### Required action
Write out, please, the lines from the beginning of the material to the line with "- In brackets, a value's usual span", including both ends and nothing else.

### Source material
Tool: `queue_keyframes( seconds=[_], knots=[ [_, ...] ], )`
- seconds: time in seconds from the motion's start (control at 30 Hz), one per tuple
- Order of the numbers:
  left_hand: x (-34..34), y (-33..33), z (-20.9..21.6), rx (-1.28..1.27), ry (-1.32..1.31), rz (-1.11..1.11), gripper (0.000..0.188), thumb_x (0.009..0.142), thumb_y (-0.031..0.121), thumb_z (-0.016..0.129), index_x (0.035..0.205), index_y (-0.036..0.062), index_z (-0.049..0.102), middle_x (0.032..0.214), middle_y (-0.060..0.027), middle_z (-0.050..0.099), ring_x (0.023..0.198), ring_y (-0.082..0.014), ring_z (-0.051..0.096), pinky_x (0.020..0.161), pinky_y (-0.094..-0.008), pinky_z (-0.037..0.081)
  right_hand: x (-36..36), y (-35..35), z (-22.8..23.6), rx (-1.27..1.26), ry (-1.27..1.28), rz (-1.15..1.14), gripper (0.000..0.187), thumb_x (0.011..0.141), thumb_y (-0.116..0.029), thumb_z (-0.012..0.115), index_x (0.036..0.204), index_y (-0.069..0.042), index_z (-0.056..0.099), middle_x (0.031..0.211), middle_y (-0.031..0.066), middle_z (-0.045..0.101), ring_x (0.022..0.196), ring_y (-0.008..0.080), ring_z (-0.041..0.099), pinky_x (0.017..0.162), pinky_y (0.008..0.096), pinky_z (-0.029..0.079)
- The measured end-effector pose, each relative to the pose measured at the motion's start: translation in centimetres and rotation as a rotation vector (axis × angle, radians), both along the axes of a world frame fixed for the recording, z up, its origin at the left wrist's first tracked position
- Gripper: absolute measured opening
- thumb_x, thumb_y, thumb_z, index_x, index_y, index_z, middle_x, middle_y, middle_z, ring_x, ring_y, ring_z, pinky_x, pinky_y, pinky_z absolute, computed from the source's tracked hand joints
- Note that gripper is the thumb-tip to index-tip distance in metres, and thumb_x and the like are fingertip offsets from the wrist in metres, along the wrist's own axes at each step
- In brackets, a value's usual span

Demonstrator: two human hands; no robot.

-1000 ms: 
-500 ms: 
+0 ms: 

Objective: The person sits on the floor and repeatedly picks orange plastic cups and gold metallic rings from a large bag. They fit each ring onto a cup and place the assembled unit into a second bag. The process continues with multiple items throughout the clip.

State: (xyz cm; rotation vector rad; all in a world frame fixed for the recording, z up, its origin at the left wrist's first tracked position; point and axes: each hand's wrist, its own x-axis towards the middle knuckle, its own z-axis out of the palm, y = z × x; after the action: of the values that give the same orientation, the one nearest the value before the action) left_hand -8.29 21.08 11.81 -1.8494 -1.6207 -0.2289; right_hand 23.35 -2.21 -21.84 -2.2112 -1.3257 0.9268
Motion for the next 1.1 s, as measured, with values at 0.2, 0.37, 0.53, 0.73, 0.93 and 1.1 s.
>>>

### Solved exercise
Tool: `queue_keyframes( seconds=[_], knots=[ [_, ...] ], )`
- seconds: time in seconds from the motion's start (control at 30 Hz), one per tuple
- Order of the numbers:
  left_hand: x (-34..34), y (-33..33), z (-20.9..21.6), rx (-1.28..1.27), ry (-1.32..1.31), rz (-1.11..1.11), gripper (0.000..0.188), thumb_x (0.009..0.142), thumb_y (-0.031..0.121), thumb_z (-0.016..0.129), index_x (0.035..0.205), index_y (-0.036..0.062), index_z (-0.049..0.102), middle_x (0.032..0.214), middle_y (-0.060..0.027), middle_z (-0.050..0.099), ring_x (0.023..0.198), ring_y (-0.082..0.014), ring_z (-0.051..0.096), pinky_x (0.020..0.161), pinky_y (-0.094..-0.008), pinky_z (-0.037..0.081)
  right_hand: x (-36..36), y (-35..35), z (-22.8..23.6), rx (-1.27..1.26), ry (-1.27..1.28), rz (-1.15..1.14), gripper (0.000..0.187), thumb_x (0.011..0.141), thumb_y (-0.116..0.029), thumb_z (-0.012..0.115), index_x (0.036..0.204), index_y (-0.069..0.042), index_z (-0.056..0.099), middle_x (0.031..0.211), middle_y (-0.031..0.066), middle_z (-0.045..0.101), ring_x (0.022..0.196), ring_y (-0.008..0.080), ring_z (-0.041..0.099), pinky_x (0.017..0.162), pinky_y (0.008..0.096), pinky_z (-0.029..0.079)
- The measured end-effector pose, each relative to the pose measured at the motion's start: translation in centimetres and rotation as a rotation vector (axis × angle, radians), both along the axes of a world frame fixed for the recording, z up, its origin at the left wrist's first tracked position
- Gripper: absolute measured opening
- thumb_x, thumb_y, thumb_z, index_x, index_y, index_z, middle_x, middle_y, middle_z, ring_x, ring_y, ring_z, pinky_x, pinky_y, pinky_z absolute, computed from the source's tracked hand joints
- Note that gripper is the thumb-tip to index-tip distance in metres, and thumb_x and the like are fingertip offsets from the wrist in metres, along the wrist's own axes at each step
- In brackets, a value's usual span

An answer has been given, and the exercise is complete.